* **WHAT IS REQUIRED**: Reproduce, exactly and in full, the lines from the one with "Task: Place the" through the one with "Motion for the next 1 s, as" in the data below; drop pictures.

* **Stored records**:
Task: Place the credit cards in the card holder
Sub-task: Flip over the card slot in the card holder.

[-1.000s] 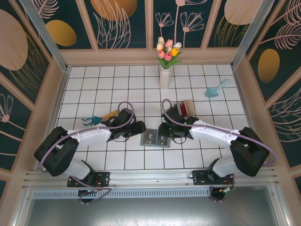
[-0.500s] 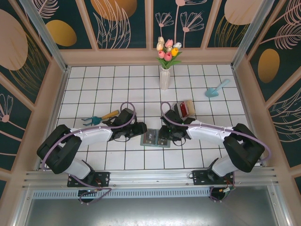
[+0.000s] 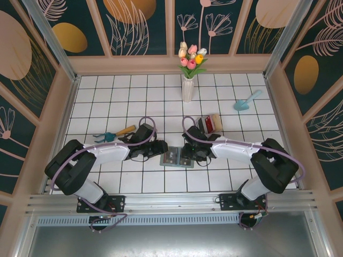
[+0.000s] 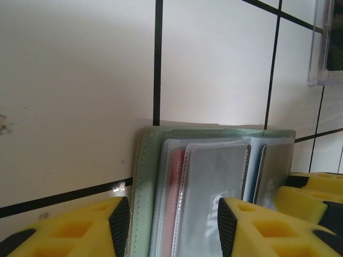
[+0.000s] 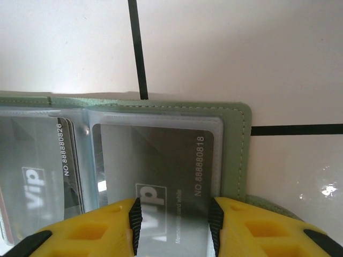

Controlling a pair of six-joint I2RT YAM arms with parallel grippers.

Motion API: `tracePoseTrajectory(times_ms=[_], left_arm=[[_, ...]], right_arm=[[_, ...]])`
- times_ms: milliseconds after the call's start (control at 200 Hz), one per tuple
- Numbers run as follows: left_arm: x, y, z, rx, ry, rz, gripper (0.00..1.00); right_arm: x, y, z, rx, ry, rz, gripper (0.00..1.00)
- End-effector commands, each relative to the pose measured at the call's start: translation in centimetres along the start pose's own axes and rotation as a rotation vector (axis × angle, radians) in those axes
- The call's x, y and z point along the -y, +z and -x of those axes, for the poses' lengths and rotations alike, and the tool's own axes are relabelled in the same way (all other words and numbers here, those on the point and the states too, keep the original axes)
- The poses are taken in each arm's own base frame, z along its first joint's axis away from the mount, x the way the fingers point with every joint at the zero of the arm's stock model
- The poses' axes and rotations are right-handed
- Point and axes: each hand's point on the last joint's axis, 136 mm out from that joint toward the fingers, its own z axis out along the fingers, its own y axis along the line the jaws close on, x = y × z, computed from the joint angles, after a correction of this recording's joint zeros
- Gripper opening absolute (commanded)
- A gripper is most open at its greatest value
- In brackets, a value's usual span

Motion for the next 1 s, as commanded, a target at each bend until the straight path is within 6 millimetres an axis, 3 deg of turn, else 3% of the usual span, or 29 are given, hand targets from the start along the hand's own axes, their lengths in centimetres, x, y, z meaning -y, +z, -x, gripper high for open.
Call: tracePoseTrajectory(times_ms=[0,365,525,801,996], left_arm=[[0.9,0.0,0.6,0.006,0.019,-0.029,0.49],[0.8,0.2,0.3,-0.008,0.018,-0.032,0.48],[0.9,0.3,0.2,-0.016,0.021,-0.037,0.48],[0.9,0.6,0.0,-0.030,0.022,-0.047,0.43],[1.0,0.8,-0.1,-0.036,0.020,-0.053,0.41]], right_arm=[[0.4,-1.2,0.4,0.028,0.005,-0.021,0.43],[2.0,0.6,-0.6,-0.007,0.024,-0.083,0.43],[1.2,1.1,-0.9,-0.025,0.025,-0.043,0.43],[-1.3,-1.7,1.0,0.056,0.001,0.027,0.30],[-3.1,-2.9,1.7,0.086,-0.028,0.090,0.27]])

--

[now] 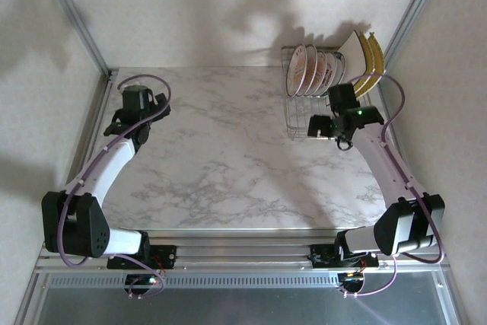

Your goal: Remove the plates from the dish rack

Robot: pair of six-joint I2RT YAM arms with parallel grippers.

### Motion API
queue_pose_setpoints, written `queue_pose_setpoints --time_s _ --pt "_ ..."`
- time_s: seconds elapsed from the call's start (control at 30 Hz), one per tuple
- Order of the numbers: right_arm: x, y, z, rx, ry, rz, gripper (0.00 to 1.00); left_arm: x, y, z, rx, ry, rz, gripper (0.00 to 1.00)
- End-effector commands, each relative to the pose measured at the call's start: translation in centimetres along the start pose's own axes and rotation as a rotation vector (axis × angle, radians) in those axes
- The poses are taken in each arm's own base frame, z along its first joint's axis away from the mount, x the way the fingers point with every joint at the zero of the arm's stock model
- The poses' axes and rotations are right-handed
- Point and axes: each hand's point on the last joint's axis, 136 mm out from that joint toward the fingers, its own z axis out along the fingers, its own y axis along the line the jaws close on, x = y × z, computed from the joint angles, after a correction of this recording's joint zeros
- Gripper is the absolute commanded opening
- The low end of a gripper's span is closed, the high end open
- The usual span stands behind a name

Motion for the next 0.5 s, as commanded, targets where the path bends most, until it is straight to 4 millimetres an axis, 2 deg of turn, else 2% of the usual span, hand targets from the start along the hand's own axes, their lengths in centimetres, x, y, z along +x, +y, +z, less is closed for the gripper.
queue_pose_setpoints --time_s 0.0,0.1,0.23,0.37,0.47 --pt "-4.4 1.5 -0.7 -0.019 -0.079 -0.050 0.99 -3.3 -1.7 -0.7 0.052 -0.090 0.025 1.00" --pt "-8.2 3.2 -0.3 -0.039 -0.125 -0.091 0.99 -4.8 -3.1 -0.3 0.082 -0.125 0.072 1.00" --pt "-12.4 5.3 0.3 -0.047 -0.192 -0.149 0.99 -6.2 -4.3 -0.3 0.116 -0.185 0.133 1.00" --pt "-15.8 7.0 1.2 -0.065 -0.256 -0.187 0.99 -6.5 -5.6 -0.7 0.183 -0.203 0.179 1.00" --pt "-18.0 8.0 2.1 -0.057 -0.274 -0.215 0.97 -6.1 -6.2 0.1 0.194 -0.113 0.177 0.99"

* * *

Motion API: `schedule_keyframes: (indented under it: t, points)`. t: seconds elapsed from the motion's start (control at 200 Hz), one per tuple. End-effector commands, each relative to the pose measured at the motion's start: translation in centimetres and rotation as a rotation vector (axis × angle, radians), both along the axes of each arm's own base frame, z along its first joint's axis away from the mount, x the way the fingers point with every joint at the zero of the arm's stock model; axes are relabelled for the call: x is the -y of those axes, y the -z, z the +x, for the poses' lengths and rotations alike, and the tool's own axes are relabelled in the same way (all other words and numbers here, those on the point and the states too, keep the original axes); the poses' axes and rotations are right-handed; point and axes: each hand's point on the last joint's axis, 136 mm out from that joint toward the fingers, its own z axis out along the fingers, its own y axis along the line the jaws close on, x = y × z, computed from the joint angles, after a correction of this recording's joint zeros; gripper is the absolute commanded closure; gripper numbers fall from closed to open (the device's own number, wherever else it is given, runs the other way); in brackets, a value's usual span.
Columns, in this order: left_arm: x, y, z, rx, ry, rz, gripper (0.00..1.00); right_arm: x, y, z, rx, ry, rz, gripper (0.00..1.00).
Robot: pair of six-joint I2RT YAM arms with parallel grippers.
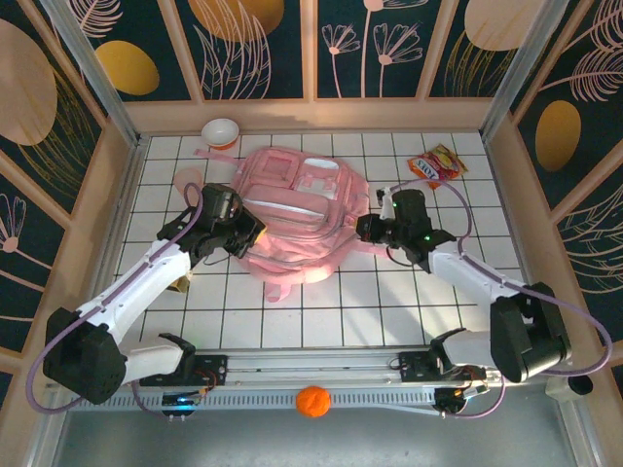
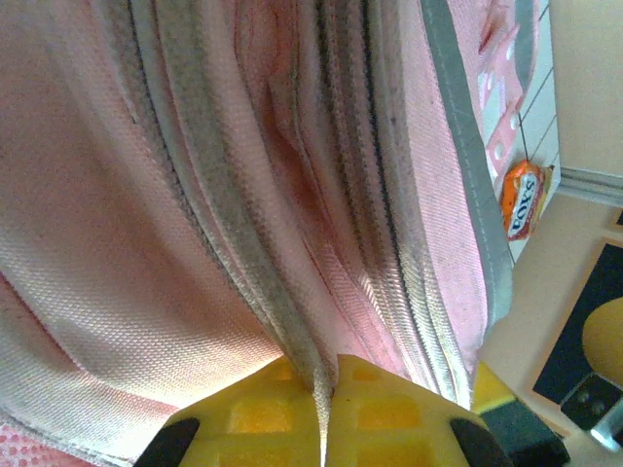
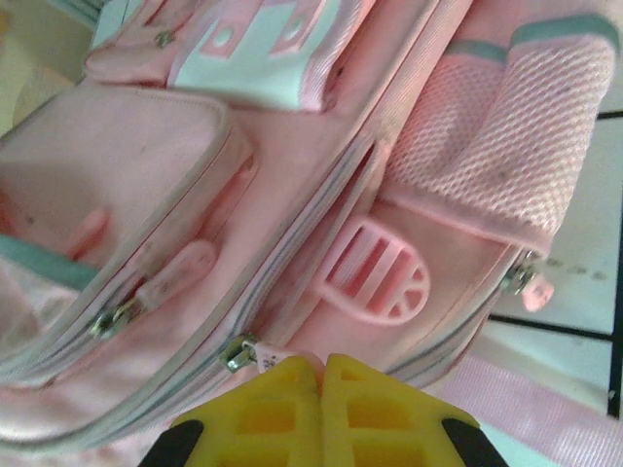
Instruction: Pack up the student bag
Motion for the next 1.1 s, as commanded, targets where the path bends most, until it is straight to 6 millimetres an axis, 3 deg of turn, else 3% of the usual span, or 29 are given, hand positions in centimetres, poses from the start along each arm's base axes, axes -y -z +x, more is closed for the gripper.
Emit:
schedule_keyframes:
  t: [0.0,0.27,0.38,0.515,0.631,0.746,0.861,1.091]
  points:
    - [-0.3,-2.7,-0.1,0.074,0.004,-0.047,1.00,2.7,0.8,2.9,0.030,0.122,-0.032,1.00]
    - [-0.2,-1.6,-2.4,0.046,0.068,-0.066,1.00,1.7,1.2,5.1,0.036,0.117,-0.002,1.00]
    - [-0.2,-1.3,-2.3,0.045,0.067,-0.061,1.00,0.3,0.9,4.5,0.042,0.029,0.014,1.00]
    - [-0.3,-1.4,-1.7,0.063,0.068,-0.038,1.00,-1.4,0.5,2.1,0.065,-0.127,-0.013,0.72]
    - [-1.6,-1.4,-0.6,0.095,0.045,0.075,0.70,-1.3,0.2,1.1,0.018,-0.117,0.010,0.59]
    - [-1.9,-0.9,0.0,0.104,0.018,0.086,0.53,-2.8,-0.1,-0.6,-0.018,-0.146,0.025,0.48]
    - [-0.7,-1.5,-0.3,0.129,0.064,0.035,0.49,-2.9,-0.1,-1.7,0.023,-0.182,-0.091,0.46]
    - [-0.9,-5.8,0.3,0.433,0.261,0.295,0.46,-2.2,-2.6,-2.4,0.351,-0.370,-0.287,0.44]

* **EXPECTED OUTPUT**:
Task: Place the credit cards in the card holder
Sub-task: Flip over the card slot in the card holder.

[-1.000s] 
[-0.500s] 
[+0.000s] 
[+0.000s] 
[+0.000s] 

Controlling a pair of six-joint I2RT YAM arms with parallel grippers.

Motion API: `tracePoseTrajectory(times_ms=[_], left_arm=[[_, ...]], right_arm=[[_, ...]])`
- times_ms: milliseconds after the call's start (control at 200 Hz), one per tuple
- Numbers run as follows: left_arm: x, y, z, rx, ry, rz, gripper (0.00..1.00); right_arm: x, y, z, rx, ry, rz, gripper (0.00..1.00)
- End-effector commands, each relative to the pose measured at the call's start: translation in centimetres along the start pose's own axes and rotation as a rotation vector (axis × angle, radians) in those axes
- The call's x, y and z point along the -y, +z and -x of those axes, for the poses' lengths and rotations alike, and the tool's own axes are relabelled in the same way (all other words and numbers here, those on the point and the states too, keep the original axes)
- The poses are taken in each arm's own base frame, z along its first joint's axis away from the mount, x the way the fingers point with every joint at the zero of the arm's stock model
- The poses' axes and rotations are right-handed
- Point and axes: each hand's point on the last joint's axis, 136 mm out from that joint toward the fingers, its own z axis out along the fingers, its own y axis along the line the jaws close on, x = y × z, computed from the joint angles, after a correction of this recording's joint zeros
- Gripper opening absolute (commanded)
- A gripper is most open at its greatest value
- In brackets, a value's usual span

Motion for the next 1 s, as commanded, a target at each bend until the straight path is within 6 millimetres an axis, 3 deg of turn, else 3% of the usual span, or 29 are given, hand targets from the start along the hand's own axes, their lengths in centimetres, x, y, z meaning -y, +z, -x, gripper high for open.

The response to this exercise has been given in full.